Geothermal Energy

When life gives you lemons, you make lemonade. When your entire country and population sits on scores of life-threatening volcanos, you make energy.

This afternoon we visited Orka Natturunnar aka ON Energy, a geothermal plant producing electricity, hot water and home heating for the greater Reykjavik area.


99% of Reykjavik home space heating is provided by pipelines of hot water directly produced by geothermal sources. We've seen miles of 20-30in diameter pipes running along streets and highways serving areas as far as 70km away from these plants. The electric power is distributed by power lines covering 100s of km.

As rain and snowmelt percolates down from the surface, it is naturally heated by the hot magma below. By drilling boreholes as little as 1000m, deep  the plant can access steam and  water up to 300 degrees C to run turbines generating electric power.
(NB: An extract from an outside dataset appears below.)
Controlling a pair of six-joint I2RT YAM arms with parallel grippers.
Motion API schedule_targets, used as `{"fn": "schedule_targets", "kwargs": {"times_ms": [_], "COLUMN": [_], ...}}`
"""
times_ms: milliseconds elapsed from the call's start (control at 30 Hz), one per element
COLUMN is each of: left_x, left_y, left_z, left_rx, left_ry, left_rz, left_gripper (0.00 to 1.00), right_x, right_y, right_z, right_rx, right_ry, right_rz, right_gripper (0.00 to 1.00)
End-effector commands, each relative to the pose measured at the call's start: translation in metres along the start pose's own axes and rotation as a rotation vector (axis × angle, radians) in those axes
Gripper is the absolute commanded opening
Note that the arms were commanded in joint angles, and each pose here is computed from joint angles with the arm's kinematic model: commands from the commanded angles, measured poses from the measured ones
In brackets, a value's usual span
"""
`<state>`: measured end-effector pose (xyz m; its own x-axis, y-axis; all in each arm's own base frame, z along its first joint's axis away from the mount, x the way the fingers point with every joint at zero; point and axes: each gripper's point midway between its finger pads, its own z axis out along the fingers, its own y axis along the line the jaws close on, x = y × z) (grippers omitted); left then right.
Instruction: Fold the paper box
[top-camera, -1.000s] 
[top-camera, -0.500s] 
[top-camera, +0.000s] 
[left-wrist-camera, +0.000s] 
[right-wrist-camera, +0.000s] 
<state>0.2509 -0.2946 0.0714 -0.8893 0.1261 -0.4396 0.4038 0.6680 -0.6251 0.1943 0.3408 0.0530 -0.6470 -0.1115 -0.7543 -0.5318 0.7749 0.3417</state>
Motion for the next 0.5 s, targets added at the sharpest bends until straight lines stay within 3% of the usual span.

This plant can produce over 300 megawatts of power from its 7 turbines, as well as 200 degree C domestic water that reaches the city at 80 C. Iceland is exploring undersea lines that could deliver electric power to mainland Europe.

Comments

  1. We're at a fascinating point where alternatives to fossil fuel power generation are being proven effective and becoming economically viable. Solar in many places, wind/wave energy capture in others, geothermal here. Still, the appeal of co-existing long-term with underground magma is hard for me to grasp.